Xi and Putin condemn US, pledge closer ties as Russia advances in Ukraine
Russian President Vladimir Putin (L) and Chinese Premier Li Qiang shake hands during their meeting at the Great Hall of the People in Beijing, China, 16 May 2024. The Russian president is on an official visit to China on 16 and 17 May. EPA-EFE/SERGEY GUNEEV / SPUTNIK / KREMLIN POOL

BEIJING/MOSCOW, May 16 (Reuters) - Chinese President Xi Jinping and Russian President Vladimir Putin condemned what they cast as increasingly aggressive US behaviour on Thursday and pledged to deepen their countries' already close defence and military ties.

In a clear snub to Washington, whose top diplomat flew into China last month to try to persuade Beijing to scale back its relationship with Moscow, Xi signalled Beijing and Moscow saw eye to eye on a range of important issues, including on Ukraine, and would resist Western pressure to downgrade their ties.

“The China-Russia relationship today is hard-earned, and the two sides need to cherish and nurture it,” Xi told Putin.

“China is willing to … jointly achieve the development and rejuvenation of our respective countries, and work together to uphold fairness and justice in the world.”

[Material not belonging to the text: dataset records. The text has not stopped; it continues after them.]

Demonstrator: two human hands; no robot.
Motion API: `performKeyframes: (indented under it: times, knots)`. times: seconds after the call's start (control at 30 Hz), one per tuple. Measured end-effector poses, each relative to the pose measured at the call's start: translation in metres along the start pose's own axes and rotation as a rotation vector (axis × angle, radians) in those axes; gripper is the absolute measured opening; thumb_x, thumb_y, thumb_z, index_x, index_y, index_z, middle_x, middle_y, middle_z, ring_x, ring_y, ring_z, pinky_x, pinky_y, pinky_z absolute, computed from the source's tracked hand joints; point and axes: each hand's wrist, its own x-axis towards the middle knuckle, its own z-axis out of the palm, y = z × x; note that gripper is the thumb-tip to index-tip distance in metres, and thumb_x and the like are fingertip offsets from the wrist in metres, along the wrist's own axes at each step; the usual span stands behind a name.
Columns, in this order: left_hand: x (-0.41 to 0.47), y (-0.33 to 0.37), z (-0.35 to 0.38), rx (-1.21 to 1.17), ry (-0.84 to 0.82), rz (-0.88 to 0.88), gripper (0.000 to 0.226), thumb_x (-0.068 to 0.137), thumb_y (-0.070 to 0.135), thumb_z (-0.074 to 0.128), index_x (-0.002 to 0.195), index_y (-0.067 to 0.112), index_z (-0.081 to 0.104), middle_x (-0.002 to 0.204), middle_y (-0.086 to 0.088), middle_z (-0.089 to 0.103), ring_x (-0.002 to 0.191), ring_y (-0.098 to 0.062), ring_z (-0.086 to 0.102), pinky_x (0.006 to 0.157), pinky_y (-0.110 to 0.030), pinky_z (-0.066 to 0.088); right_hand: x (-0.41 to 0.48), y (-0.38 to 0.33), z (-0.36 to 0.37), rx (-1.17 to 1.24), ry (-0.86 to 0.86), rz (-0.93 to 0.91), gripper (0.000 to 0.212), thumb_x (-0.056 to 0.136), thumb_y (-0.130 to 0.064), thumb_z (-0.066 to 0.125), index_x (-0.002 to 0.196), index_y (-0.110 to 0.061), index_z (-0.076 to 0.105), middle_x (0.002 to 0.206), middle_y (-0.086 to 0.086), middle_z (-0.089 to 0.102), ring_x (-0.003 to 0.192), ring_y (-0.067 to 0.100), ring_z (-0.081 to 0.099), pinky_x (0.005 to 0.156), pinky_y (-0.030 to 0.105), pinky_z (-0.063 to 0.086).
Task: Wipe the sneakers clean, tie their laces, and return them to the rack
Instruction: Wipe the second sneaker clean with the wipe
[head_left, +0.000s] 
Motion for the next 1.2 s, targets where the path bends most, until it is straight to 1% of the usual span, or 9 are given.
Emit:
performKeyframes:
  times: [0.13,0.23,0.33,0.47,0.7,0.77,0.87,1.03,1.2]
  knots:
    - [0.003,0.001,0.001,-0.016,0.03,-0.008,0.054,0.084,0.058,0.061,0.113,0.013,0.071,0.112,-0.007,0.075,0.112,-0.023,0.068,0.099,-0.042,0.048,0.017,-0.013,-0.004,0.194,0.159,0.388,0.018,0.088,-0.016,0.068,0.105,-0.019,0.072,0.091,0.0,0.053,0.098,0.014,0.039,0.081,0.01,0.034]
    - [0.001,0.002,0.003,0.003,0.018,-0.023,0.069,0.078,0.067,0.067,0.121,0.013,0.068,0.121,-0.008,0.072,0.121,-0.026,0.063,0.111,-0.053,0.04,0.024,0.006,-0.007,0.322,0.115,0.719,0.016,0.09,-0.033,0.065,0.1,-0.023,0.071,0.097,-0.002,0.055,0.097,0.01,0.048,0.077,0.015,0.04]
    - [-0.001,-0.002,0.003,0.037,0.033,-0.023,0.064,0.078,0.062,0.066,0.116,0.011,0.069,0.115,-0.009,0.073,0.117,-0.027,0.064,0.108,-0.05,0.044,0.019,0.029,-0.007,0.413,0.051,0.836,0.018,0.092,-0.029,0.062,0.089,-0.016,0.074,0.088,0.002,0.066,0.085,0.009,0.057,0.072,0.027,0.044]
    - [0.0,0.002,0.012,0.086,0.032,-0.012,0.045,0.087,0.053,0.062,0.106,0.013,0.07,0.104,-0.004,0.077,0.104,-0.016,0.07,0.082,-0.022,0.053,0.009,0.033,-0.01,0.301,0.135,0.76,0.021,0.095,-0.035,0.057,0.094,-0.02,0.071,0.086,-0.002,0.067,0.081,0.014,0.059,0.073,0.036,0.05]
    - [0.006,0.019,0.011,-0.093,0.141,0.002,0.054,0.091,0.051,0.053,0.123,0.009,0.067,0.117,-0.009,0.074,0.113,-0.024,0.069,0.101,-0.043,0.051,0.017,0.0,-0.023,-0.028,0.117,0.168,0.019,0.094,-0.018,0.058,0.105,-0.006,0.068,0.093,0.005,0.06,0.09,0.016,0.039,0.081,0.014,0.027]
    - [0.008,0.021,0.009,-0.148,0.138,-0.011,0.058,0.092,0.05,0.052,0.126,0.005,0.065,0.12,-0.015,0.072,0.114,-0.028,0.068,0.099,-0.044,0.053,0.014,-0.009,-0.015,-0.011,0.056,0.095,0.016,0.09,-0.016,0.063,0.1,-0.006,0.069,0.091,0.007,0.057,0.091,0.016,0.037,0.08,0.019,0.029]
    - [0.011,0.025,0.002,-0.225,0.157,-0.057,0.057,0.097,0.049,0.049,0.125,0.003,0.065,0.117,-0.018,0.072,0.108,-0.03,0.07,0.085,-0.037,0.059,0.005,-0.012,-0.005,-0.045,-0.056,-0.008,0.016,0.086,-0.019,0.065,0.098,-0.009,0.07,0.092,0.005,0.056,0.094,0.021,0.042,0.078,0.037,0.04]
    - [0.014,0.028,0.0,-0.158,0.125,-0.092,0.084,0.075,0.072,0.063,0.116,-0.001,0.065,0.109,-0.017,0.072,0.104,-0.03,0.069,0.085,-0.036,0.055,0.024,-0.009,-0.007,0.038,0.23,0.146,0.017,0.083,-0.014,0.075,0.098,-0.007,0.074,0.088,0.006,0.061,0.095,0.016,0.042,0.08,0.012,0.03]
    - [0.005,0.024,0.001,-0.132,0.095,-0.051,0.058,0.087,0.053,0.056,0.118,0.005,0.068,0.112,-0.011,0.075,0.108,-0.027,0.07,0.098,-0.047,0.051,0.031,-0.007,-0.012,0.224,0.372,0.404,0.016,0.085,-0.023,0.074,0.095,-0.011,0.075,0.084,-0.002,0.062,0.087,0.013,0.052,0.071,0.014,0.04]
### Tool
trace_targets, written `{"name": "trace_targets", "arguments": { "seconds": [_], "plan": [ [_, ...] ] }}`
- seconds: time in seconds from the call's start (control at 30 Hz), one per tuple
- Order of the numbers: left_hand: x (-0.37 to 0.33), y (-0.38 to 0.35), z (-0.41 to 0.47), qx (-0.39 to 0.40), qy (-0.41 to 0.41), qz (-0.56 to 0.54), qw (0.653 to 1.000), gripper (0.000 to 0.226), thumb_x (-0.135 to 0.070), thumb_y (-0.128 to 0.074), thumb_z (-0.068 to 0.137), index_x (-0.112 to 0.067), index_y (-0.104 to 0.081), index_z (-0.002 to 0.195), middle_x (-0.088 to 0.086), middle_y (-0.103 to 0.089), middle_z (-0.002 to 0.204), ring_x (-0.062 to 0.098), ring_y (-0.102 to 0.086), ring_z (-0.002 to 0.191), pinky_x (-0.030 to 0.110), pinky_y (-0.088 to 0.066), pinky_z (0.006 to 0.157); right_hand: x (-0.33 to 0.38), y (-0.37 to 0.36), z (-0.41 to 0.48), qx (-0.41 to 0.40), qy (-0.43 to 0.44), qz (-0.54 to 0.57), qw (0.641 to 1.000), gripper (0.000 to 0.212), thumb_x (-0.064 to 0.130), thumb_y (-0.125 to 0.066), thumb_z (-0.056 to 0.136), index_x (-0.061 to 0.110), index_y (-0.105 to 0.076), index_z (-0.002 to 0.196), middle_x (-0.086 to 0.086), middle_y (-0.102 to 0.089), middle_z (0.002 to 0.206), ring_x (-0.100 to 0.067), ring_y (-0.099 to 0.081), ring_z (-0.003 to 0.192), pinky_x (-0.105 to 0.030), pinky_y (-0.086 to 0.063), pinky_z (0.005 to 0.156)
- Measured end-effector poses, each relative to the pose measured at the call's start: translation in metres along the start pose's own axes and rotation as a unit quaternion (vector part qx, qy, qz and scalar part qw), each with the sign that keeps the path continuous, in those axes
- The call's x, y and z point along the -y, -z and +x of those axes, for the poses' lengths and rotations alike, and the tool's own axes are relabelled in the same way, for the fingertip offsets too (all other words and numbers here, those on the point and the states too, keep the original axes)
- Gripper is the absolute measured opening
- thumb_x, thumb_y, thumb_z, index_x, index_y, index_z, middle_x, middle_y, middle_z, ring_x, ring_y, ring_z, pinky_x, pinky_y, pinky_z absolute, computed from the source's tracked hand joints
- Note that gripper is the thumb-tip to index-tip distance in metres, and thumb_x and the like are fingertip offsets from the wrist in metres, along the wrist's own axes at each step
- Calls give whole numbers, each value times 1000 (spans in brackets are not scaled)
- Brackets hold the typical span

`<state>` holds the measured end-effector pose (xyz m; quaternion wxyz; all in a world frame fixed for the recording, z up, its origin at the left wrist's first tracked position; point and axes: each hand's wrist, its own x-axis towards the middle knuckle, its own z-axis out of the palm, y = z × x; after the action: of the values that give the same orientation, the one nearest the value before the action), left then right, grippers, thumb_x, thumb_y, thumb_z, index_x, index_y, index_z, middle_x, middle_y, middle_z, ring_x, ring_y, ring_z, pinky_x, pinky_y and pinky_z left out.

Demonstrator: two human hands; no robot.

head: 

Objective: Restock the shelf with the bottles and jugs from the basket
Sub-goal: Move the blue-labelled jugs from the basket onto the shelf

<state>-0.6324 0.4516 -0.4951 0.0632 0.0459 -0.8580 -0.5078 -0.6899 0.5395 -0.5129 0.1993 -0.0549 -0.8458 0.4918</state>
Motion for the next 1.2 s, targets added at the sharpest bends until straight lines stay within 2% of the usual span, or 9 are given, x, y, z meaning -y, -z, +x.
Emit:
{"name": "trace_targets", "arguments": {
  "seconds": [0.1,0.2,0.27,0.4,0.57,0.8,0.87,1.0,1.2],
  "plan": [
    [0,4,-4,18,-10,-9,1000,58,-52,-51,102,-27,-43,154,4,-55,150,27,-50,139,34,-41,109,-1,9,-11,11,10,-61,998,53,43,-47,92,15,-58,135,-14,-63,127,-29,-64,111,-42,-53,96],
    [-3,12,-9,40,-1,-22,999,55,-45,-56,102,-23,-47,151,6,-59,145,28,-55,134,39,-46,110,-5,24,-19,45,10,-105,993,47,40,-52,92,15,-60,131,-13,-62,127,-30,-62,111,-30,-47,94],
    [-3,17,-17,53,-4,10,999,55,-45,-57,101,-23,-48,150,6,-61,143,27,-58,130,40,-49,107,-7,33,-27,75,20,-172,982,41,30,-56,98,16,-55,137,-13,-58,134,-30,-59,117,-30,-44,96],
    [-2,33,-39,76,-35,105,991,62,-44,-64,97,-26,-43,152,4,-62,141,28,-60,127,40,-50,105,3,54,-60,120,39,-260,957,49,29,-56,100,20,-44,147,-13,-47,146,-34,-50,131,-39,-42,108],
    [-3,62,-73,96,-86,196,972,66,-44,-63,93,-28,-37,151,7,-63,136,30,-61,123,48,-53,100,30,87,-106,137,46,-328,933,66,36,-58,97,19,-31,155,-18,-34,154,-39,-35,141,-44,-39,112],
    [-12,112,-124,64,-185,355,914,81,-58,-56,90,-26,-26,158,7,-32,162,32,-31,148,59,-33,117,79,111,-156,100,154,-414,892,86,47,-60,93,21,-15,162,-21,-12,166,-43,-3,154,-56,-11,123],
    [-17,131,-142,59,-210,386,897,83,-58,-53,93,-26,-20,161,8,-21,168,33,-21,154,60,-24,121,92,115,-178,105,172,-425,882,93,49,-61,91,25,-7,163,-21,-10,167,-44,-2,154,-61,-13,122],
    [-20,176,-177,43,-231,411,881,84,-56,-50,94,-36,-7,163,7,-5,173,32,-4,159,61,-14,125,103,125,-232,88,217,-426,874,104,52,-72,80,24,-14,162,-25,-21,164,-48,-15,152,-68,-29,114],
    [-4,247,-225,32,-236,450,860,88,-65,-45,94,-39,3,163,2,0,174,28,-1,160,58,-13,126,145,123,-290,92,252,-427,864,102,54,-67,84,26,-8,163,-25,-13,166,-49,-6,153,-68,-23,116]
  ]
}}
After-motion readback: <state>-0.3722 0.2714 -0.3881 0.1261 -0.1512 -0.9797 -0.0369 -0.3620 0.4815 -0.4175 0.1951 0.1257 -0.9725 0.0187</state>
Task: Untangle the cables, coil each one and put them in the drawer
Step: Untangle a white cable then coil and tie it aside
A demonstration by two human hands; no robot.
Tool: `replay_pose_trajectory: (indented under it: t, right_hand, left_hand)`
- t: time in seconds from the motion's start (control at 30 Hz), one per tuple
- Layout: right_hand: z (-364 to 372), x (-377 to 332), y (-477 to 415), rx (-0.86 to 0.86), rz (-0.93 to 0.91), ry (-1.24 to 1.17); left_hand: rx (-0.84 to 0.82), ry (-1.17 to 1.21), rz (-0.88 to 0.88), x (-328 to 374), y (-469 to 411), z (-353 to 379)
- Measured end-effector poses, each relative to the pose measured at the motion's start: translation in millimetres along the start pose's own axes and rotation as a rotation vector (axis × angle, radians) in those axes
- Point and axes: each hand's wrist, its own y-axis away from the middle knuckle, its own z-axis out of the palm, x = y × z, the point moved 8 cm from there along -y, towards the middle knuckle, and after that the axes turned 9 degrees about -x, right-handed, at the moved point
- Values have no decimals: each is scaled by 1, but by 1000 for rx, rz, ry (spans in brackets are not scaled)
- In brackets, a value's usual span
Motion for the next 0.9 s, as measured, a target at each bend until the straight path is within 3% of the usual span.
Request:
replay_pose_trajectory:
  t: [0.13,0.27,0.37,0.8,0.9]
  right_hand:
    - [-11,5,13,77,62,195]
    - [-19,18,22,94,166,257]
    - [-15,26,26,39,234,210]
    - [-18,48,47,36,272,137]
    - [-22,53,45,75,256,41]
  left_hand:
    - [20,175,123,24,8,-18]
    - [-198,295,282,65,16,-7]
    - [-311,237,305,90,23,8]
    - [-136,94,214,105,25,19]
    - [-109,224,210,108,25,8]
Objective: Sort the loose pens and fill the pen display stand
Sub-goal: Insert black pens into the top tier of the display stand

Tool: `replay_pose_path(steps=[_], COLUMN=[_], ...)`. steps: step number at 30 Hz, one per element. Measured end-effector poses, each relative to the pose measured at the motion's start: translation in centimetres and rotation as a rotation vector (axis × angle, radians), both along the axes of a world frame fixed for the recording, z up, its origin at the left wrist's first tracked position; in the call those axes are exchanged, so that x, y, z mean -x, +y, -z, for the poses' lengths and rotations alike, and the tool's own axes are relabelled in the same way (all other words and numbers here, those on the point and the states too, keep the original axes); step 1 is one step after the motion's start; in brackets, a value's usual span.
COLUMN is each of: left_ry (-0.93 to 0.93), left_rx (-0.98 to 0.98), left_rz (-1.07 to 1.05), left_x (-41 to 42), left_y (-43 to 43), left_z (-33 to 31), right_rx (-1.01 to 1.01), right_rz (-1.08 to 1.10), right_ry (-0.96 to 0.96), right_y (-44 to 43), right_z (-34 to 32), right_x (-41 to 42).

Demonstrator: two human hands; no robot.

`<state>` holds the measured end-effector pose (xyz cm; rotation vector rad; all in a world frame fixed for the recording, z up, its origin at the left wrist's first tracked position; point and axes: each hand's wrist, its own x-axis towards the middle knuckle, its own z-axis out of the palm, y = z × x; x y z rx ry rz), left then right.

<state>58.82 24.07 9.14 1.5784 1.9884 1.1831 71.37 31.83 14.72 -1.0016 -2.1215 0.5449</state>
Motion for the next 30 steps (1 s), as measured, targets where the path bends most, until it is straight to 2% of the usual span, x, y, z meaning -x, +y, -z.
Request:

A joint statement spoke of concerns about what were described as U.S. efforts to violate the strategic nuclear balance, about global U.S. missile defence that threatened Russia and China, and about U.S. plans for high precision non-nuclear weapons.

Putin, on his first overseas trip since being inaugurated this month for a new presidential term, described Moscow and Beijing’s co-operation in world affairs as one of the main stabilising factors in the international arena.

“Together we are defending the principles of justice and a democratic world order reflecting multipolar realities and based on international law,” Putin told Xi.

Putin’s visit comes weeks after U.S. Secretary of State Antony Blinken flew into China to raise concerns about what he said was China’s support for Russia’s military and a day after he said Washington would continue to impose sanctions on Chinese companies supplying Russia’s defence sector.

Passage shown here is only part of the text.